**TASK INSTRUCTIONS**:
Give again, exactly as written, the lines of the records below from the line with "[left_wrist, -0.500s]" to the line with "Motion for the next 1". Both end lines count; pictures do not.

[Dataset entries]
▼
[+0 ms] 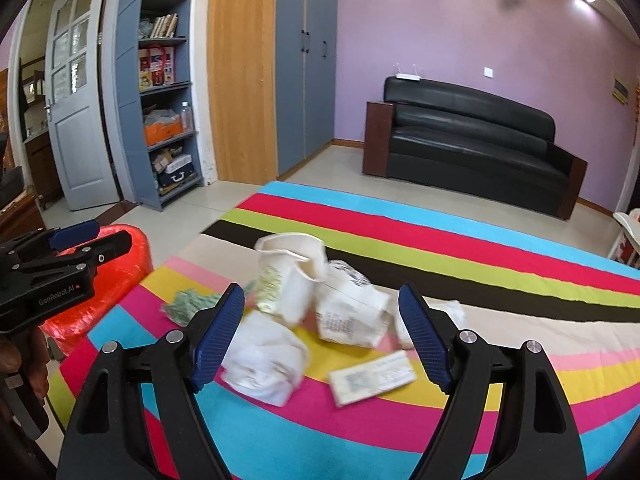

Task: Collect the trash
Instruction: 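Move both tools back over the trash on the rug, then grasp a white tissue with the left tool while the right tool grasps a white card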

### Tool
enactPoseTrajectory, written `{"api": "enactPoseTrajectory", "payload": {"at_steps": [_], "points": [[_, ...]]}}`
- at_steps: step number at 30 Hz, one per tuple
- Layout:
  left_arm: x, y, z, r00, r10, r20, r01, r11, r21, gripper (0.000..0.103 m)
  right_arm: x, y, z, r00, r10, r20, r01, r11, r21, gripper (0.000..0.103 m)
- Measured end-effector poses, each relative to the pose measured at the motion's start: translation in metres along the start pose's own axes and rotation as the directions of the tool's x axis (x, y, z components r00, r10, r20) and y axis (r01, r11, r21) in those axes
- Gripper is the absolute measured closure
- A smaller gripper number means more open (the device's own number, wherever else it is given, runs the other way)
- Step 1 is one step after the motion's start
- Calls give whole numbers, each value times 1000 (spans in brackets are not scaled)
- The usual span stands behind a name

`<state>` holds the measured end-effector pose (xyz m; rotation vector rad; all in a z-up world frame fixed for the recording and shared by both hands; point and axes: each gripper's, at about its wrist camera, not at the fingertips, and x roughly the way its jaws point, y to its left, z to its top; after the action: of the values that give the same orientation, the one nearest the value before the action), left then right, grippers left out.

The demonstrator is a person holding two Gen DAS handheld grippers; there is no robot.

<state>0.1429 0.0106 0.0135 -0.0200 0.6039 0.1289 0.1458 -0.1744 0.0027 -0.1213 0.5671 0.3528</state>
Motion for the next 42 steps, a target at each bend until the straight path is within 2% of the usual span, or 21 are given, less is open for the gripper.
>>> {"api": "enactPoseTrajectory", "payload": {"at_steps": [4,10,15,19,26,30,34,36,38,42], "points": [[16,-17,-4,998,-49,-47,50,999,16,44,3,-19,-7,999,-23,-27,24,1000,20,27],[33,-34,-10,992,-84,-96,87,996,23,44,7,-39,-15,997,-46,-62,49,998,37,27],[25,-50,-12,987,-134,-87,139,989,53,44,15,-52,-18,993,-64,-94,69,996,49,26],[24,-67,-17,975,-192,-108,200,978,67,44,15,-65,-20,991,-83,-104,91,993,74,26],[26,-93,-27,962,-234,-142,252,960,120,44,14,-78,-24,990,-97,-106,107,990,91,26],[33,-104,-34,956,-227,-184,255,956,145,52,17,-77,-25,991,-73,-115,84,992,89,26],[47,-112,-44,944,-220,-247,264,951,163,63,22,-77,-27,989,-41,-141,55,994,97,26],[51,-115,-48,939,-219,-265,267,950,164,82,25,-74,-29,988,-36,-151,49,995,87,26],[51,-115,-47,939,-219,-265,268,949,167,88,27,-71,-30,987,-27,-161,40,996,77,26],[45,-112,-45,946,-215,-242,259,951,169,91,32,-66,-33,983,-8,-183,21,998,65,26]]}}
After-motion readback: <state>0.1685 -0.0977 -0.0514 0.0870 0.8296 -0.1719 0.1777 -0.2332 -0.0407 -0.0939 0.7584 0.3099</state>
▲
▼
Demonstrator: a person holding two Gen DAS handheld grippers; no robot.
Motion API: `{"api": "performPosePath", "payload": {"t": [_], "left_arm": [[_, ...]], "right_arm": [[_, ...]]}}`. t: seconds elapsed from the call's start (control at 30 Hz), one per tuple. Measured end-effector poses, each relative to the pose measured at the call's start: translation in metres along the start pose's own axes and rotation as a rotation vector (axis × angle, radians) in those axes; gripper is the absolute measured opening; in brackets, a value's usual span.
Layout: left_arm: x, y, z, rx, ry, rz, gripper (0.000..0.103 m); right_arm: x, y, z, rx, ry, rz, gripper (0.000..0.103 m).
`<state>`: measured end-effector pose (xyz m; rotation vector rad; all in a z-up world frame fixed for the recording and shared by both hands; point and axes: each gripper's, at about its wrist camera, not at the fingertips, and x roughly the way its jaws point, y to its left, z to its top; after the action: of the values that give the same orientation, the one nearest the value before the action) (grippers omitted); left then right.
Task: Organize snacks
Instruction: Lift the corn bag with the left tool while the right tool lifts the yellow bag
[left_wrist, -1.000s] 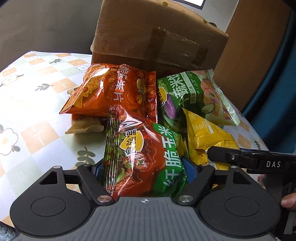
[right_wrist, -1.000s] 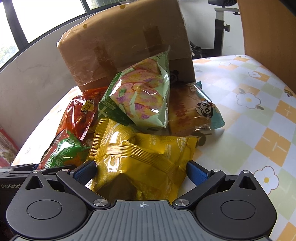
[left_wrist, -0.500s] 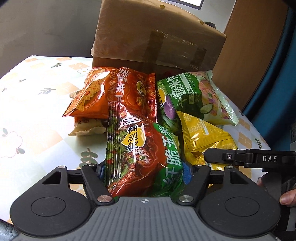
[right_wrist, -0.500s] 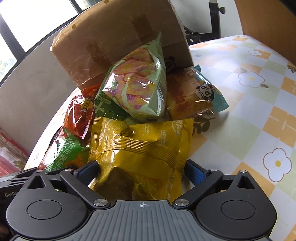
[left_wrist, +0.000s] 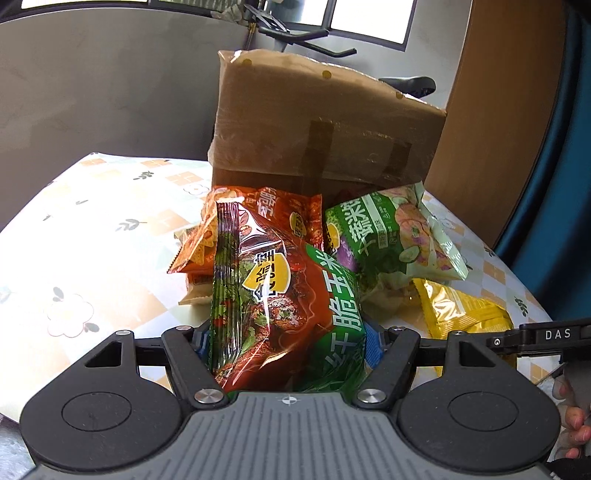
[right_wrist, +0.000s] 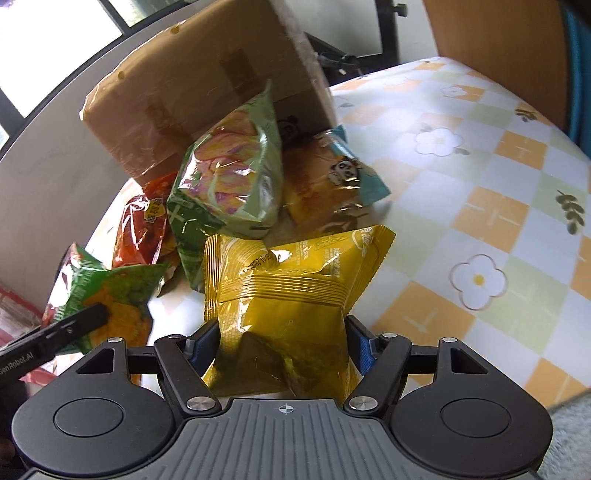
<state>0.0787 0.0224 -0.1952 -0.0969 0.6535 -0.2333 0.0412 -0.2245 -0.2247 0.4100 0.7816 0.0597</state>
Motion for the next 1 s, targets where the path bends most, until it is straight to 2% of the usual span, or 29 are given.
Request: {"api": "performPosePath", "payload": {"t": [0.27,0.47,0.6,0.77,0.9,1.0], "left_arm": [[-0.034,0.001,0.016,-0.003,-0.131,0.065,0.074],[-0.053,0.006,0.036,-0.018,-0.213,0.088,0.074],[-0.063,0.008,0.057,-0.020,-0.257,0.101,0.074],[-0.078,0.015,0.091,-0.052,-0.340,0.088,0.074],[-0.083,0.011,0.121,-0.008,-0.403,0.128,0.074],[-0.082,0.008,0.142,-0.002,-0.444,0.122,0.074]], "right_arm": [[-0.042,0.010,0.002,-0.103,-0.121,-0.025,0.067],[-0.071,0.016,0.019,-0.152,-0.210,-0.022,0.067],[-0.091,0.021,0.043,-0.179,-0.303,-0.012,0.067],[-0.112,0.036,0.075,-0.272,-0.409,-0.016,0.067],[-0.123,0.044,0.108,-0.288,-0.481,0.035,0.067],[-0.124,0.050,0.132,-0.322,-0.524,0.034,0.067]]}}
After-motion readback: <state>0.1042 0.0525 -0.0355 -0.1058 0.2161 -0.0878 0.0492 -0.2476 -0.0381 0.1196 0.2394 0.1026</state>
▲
**YOUR RESPONSE**:
[left_wrist, -0.500s] 
[right_wrist, -0.500s] 
[left_wrist, +0.000s] 
[right_wrist, +0.000s] 
<state>0.0787 0.0224 -0.1952 -0.0969 0.6535 -0.2333 0.0412 -0.2245 -0.2247 0.4100 0.7816 0.0597</state>
Motion for the next 1 s, targets where the path bends most, until it is straight to 2% of the usual span, or 29 are given.

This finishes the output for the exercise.